Smoke-Chem BBQ said:


> I've not attended one (and don't have feedback from anyone who has), but I really wanted to get to one of their Brisket Boot Camps this past year.
> 
> Heads up--these sell out fast!  Every one I looked at was sold out by the time I was looking to book.



I'd been keeping an eye on the Mason Dixon BBQ website, waiting for registration for their 2022 bootcamps to open.  I really wanted to get to one of their brisket bootcamps, after being shut out last year.   

BBQ Bootcamps

As of two weeks ago, registration wasn't open.   I checked today, and the registration link showed 5 of their 10 bootcamps were already filled.   So I fired off my registration form for the June 11 bootcamp, and soon learned that they were a little behind in updating the website.  The only bootcamp for which they still had opening(s) in 2022 was the July 9 bootcamp, which fortunately was one of their brisket bootcamps.  

So I'm registered for the July 9 Brisket Bootcamp!   Can't wait.   Is anyone else on the board planning to attend?


----------



## bauchjw (Feb 15, 2022)

Thats awesome, I'm glad you got in! I wish you would have made the Jun 11 camp, that's the one I'm registered for. Next year on Black Friday after Thanksgiving you can purchase a gift certificate and get to the front of the line for the dates you want. I was able to get my dates right after New years. I'll be sure to let you know how it goes, should be a lot of fun!


----------



## Smoke-Chem BBQ (Feb 15, 2022)

Glad you got in as well!   I look forward to hearing about your experience after your class (and before mine).


----------



## crazymoon (Feb 15, 2022)

bjw, Sounds like fun and there will be new tricks/tips to learn !


----------



## bauchjw (Feb 15, 2022)

crazymoon said:


> bjw, Sounds like fun and there will be new tricks/tips to learn !


I hope so! Itll be fun either way!


----------



## SmokingUPnorth (Feb 18, 2022)

pretty cool gift. Let us know how it was


----------



## Smoke-Chem BBQ (Jun 29, 2022)

bauchjw said:


> Thats awesome, I'm glad you got in! I wish you would have made the Jun 11 camp, that's the one I'm registered for. Next year on Black Friday after Thanksgiving you can purchase a gift certificate and get to the front of the line for the dates you want. I was able to get my dates right after New years. I'll be sure to let you know how it goes, should be a lot of fun!


So, 

 bauchjw
 how was the boot camp?   I just got my agenda for the July 9 camp I'm attending--really looking forward to it!


----------



## bauchjw (Jun 29, 2022)

Hey 
S
 Smoke-Chem BBQ
 ! I had a blast! I was going to post a thread but I’m waiting for some recipes to share.
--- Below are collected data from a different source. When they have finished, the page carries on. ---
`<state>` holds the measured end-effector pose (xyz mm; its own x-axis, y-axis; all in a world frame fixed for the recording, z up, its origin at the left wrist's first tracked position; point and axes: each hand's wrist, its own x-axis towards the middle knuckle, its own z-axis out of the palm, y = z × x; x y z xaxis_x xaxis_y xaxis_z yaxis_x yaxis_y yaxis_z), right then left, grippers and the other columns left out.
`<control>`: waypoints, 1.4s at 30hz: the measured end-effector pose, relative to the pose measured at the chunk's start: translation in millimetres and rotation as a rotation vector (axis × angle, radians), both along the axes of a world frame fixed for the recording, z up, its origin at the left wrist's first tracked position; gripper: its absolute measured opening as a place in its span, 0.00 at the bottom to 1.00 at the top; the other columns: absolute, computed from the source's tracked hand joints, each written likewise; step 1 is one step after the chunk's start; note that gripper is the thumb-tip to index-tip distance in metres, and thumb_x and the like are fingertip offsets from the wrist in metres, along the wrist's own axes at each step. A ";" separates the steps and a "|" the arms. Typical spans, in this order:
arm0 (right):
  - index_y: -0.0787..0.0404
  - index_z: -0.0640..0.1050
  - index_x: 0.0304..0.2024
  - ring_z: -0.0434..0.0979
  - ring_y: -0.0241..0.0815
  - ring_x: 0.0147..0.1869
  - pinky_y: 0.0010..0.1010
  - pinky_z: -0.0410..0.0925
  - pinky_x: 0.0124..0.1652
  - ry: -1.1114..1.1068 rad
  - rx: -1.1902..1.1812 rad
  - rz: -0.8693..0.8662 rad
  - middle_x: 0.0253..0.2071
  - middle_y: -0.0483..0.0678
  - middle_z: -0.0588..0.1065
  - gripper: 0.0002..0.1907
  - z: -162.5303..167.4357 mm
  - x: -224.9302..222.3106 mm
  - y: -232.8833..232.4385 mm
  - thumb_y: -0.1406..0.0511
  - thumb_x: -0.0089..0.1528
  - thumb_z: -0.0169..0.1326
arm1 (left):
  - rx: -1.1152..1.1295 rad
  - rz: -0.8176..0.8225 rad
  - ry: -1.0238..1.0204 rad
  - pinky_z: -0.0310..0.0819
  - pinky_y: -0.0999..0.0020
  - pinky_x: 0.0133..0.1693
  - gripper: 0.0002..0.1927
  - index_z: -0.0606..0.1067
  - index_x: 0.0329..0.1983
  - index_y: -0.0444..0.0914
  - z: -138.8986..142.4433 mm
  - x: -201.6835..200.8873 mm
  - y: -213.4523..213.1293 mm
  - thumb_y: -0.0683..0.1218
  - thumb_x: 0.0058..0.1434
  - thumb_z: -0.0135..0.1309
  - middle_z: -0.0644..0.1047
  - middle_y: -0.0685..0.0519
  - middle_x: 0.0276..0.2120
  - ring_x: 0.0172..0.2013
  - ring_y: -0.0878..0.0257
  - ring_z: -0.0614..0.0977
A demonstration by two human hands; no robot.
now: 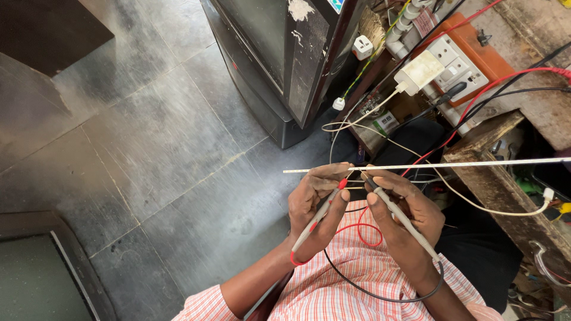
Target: The person uses multimeter probes to test a long white LED strip and a metal chassis on a cluttered workbench. The LED strip lights up when the probes contact its terminals, and the person repeatedly moves the probes along the strip and the chassis.
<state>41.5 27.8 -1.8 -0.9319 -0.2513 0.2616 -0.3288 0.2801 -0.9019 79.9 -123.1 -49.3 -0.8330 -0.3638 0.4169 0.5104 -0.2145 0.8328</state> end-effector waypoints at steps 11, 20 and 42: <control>0.63 0.79 0.51 0.84 0.34 0.51 0.18 0.76 0.41 0.030 -0.001 0.011 0.55 0.52 0.80 0.13 -2.8 0.4 2.3 0.69 0.64 0.61 | 0.042 -0.022 0.004 0.80 0.68 0.58 0.06 0.68 0.47 0.28 -3.5 0.4 0.3 0.35 0.72 0.52 0.74 0.33 0.59 0.59 0.56 0.81; 0.63 0.79 0.51 0.83 0.32 0.49 0.17 0.75 0.40 0.023 -0.018 0.009 0.54 0.52 0.80 0.13 -4.4 2.1 3.1 0.69 0.64 0.60 | 0.099 -0.046 -0.042 0.79 0.74 0.52 0.06 0.68 0.47 0.28 -8.7 2.1 1.7 0.36 0.72 0.52 0.75 0.33 0.59 0.55 0.61 0.81; 0.65 0.79 0.50 0.81 0.34 0.42 0.19 0.71 0.34 -0.010 0.030 -0.043 0.54 0.54 0.81 0.13 -5.6 1.7 4.9 0.69 0.63 0.61 | 0.083 -0.035 0.009 0.81 0.68 0.57 0.07 0.67 0.47 0.29 -7.7 0.5 1.1 0.35 0.72 0.53 0.74 0.34 0.60 0.59 0.56 0.81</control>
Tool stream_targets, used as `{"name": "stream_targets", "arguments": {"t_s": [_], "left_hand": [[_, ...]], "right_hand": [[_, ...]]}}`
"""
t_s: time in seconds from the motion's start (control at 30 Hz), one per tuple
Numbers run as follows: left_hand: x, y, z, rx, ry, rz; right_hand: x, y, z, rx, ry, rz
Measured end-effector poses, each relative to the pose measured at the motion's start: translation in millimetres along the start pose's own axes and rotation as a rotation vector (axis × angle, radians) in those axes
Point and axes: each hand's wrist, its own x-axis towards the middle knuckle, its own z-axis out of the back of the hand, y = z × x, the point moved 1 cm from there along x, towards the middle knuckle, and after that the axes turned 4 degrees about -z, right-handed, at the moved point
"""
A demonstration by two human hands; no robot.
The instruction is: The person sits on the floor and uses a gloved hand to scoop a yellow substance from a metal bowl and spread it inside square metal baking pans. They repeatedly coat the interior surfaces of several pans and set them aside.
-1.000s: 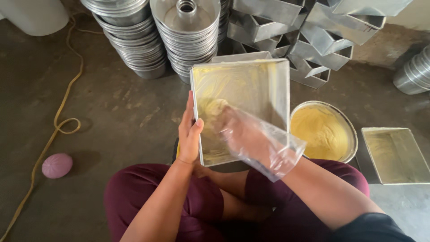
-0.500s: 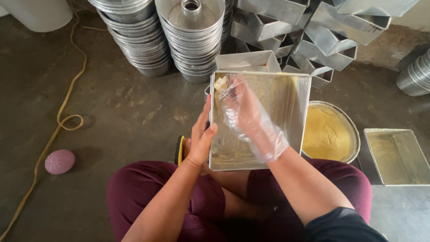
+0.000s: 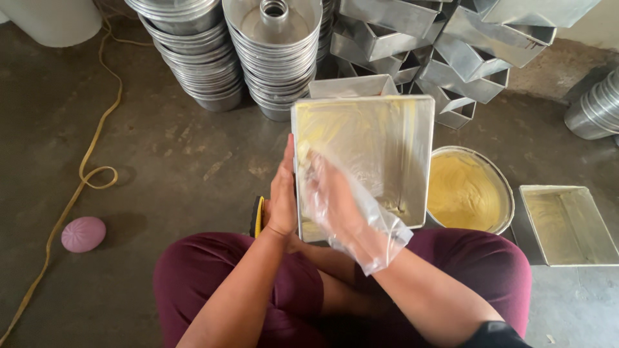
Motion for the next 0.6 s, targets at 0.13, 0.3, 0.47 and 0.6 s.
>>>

We showed up at 0530 and from the start we’re going at it helping set up, etc. we made a lot of food in between “classes” and had a lot of beer too Not too much beer to get a timeout though! We did brisket hot and fast, I’ve never done that, trimmed the packer, tried different rubs, etc. the part I really appreciated is that they had a rig for everyone. I’m getting a big offset, so used a big offset, my buddy wants to get a pellet, so he used a pellet. They had kettles, BGE, cabinet smokers, etc. Walked away with some good hot gloves and a decent fillet knife too! put together very well and a great time, you’re going to enjoy yourself!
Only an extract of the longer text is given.